→ **What is required**: Needed from the data below: all lines that contain the word "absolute".
*** Opening Dataset extract ***
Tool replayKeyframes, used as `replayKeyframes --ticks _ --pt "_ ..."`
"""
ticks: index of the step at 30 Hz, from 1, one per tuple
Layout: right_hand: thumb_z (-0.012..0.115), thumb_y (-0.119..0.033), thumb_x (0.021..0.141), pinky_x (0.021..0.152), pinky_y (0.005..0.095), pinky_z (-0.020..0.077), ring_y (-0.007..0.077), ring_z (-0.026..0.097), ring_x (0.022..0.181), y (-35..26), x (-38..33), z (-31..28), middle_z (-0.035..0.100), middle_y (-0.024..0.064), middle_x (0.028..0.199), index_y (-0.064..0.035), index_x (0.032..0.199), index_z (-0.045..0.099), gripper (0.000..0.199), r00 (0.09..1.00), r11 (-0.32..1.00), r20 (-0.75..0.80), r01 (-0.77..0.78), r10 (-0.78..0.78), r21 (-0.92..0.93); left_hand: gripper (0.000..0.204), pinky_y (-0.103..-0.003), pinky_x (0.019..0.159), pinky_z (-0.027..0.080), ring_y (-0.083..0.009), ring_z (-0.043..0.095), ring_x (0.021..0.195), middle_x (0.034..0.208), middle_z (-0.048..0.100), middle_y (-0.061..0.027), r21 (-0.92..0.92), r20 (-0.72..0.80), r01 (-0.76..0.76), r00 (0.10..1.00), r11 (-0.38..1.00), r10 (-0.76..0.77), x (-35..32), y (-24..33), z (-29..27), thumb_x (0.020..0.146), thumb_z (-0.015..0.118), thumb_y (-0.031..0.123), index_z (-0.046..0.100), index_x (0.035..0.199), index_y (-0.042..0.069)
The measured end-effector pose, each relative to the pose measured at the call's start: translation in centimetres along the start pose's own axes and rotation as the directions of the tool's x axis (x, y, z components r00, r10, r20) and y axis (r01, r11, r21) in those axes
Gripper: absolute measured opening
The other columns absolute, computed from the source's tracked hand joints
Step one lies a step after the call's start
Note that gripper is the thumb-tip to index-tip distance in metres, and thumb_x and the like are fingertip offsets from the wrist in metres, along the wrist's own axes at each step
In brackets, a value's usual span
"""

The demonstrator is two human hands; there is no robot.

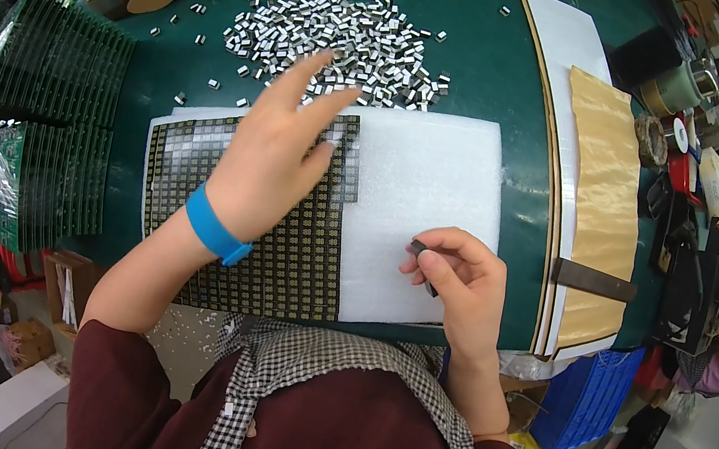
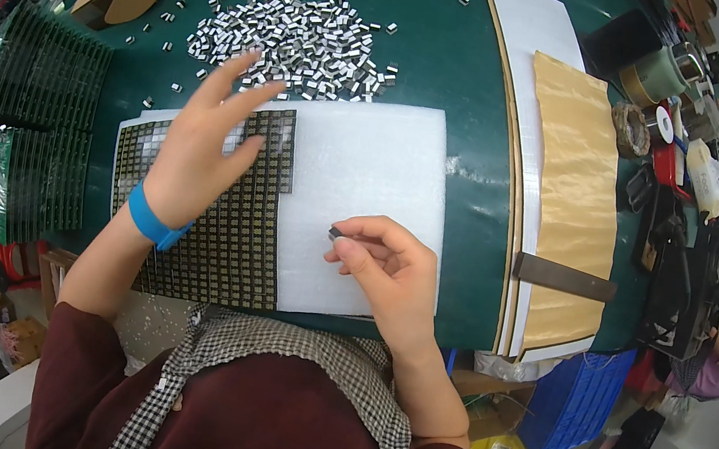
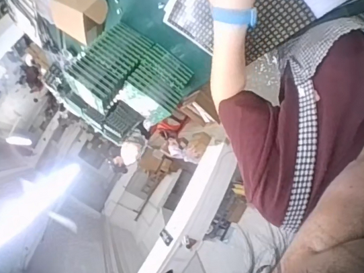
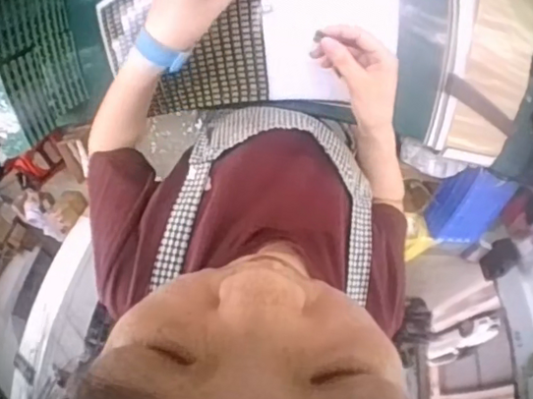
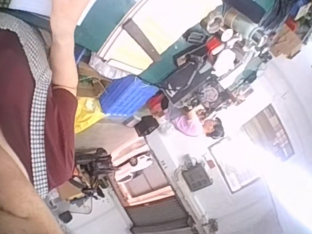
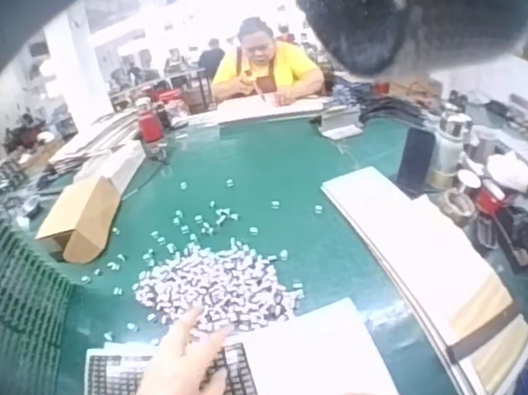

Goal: The person picks up small silver rectangular components from a pile on a green workbench and places them one by one into slots on a white foam sheet. The person handles the components with their fingers, carefully aligning them before placement. The task involves repetitive picking and placing of small electronic parts.

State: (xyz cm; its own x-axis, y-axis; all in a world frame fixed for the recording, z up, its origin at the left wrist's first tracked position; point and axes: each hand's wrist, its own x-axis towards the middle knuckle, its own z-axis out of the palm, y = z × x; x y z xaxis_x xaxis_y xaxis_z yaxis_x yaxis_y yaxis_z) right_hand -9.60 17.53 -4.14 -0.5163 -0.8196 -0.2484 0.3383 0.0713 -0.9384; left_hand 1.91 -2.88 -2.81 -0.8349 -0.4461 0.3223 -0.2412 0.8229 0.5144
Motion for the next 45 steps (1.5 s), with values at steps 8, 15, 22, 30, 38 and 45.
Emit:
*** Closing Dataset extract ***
→ **Result of this exercise**:
Gripper: absolute measured opening
The other columns absolute, computed from the source's tracked hand joints

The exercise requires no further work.